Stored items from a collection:
——————————

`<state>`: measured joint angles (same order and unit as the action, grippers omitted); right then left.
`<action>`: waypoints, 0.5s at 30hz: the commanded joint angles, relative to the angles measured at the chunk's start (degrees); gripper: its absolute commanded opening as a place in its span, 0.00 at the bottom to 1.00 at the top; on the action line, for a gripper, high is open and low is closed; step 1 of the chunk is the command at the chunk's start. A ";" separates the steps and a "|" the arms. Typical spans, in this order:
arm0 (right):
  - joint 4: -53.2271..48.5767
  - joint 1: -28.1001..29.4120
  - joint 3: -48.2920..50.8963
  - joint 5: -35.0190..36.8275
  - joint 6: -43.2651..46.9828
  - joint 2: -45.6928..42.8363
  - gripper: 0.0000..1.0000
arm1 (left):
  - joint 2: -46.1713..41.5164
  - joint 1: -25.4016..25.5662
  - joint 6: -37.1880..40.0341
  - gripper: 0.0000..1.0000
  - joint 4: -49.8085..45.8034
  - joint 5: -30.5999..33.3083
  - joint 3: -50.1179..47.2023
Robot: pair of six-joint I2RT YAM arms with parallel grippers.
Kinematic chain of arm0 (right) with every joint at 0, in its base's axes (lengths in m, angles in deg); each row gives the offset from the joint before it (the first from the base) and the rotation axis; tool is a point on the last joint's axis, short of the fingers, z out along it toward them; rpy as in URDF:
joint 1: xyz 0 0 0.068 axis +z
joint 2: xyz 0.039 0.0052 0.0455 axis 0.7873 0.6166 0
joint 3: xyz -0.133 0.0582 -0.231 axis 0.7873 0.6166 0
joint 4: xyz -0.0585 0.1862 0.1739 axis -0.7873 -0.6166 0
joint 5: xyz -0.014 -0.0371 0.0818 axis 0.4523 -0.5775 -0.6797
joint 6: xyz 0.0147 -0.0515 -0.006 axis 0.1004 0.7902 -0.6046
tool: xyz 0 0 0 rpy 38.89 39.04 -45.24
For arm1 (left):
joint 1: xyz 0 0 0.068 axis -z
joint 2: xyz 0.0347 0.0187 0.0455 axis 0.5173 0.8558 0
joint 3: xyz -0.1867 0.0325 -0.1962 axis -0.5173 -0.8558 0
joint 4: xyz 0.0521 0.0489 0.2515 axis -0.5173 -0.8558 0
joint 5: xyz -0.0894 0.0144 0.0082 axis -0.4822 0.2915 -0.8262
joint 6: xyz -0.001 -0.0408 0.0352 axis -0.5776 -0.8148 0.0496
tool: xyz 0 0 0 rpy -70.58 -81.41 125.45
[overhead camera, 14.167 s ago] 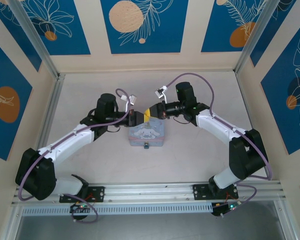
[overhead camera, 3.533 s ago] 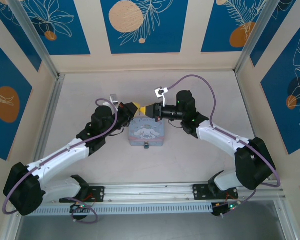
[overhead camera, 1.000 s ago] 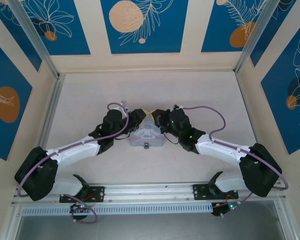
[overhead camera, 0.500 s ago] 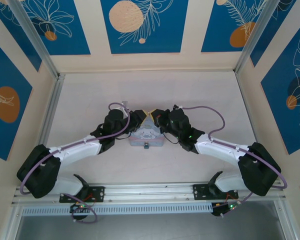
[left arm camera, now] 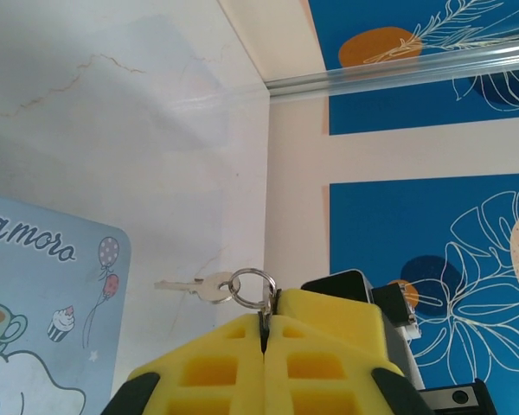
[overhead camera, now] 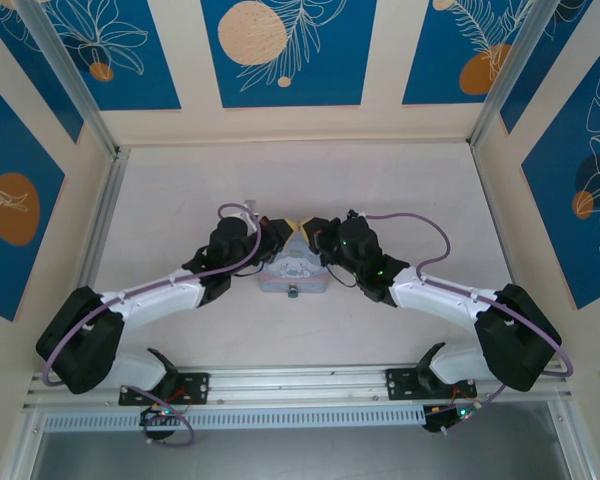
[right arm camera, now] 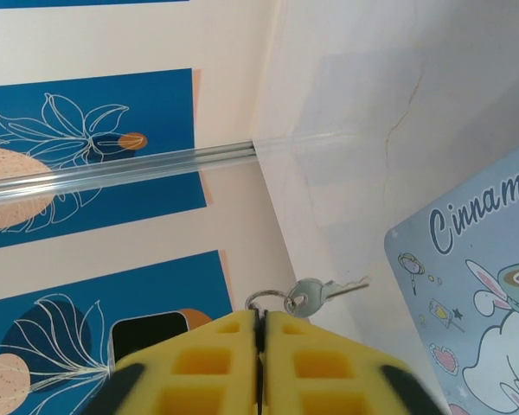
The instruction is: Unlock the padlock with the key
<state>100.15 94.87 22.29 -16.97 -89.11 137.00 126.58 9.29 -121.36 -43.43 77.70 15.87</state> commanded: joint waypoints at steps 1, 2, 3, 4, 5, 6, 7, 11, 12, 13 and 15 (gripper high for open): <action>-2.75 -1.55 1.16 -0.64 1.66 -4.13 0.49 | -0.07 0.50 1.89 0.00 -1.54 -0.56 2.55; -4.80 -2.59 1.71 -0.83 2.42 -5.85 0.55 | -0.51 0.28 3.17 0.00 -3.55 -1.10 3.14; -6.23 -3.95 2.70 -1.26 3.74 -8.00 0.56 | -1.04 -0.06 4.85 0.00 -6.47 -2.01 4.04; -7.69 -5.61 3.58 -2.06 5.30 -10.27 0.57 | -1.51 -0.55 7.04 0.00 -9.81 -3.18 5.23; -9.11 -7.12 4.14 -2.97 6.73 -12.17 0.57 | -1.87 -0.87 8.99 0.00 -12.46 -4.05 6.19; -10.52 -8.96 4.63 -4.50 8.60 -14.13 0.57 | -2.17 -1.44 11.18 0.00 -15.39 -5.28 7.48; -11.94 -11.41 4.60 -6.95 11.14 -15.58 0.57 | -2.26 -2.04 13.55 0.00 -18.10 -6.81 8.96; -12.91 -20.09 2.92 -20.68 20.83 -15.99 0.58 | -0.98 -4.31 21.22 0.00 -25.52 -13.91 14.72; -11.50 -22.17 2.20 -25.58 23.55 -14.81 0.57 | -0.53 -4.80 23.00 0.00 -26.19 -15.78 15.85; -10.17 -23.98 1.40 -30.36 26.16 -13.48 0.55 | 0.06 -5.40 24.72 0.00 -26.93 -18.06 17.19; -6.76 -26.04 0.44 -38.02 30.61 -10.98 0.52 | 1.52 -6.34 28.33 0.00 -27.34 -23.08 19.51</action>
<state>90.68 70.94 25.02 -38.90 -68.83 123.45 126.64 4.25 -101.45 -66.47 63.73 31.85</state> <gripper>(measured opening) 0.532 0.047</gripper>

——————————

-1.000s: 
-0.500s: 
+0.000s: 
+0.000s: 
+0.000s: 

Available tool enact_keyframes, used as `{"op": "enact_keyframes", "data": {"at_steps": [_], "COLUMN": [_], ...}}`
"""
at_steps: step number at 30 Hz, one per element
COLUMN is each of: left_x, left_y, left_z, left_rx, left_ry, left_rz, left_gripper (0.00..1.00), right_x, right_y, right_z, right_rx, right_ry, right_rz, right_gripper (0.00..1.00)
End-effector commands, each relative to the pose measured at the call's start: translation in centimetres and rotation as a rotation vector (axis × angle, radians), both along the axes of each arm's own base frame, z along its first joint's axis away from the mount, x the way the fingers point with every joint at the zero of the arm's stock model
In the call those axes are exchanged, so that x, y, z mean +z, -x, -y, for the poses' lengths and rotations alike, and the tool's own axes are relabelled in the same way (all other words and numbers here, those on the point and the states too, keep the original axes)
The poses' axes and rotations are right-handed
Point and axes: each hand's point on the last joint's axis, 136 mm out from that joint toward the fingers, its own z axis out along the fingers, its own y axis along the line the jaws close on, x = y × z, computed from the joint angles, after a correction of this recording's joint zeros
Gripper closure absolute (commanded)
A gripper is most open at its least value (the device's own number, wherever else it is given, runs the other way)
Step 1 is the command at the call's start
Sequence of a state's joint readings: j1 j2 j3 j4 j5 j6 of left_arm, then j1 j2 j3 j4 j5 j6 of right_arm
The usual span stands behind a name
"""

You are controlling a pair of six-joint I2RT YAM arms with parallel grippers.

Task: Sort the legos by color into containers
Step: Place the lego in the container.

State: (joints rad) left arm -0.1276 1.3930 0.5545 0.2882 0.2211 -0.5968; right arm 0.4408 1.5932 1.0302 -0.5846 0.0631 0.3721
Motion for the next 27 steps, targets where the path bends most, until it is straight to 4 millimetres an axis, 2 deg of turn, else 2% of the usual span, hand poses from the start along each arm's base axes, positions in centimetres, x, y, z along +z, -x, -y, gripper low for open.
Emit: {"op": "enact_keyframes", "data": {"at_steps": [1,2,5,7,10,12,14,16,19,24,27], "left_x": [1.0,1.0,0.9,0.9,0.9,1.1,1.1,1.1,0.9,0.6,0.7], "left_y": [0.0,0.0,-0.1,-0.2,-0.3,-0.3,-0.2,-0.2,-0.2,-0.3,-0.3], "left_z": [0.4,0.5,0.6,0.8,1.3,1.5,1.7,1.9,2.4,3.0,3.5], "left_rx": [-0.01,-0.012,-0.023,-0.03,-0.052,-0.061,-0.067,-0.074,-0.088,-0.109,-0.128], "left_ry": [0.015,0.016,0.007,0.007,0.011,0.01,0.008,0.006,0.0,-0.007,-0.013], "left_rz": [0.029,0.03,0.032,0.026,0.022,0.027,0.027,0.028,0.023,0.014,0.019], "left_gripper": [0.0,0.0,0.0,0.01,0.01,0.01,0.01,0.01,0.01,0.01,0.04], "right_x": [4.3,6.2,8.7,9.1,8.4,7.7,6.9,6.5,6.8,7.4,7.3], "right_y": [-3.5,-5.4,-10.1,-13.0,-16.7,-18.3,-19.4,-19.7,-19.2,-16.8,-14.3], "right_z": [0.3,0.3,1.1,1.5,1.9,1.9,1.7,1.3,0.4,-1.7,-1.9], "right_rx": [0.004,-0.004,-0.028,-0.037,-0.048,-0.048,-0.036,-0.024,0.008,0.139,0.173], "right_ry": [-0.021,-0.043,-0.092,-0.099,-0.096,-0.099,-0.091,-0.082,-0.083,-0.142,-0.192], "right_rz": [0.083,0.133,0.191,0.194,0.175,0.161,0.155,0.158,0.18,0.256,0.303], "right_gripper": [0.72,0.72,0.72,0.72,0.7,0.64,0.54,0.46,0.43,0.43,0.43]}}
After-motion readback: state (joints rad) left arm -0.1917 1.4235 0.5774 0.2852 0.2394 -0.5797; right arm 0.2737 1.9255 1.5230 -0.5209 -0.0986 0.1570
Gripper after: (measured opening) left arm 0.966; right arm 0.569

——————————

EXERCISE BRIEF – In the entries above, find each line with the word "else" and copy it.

OUTPUT OF THE TASK –
A gripper is most open at its least value (the device's own number, wherever else it is given, runs the other way)
Motion for the next 27 steps, targets where the path bends most, until it is straight to 4 millimetres an axis, 2 deg of turn, else 2% of the usual span, hand poses from the start along each arm's base axes, positions in centimetres, x, y, z along +z, -x, -y, gripper low for open.

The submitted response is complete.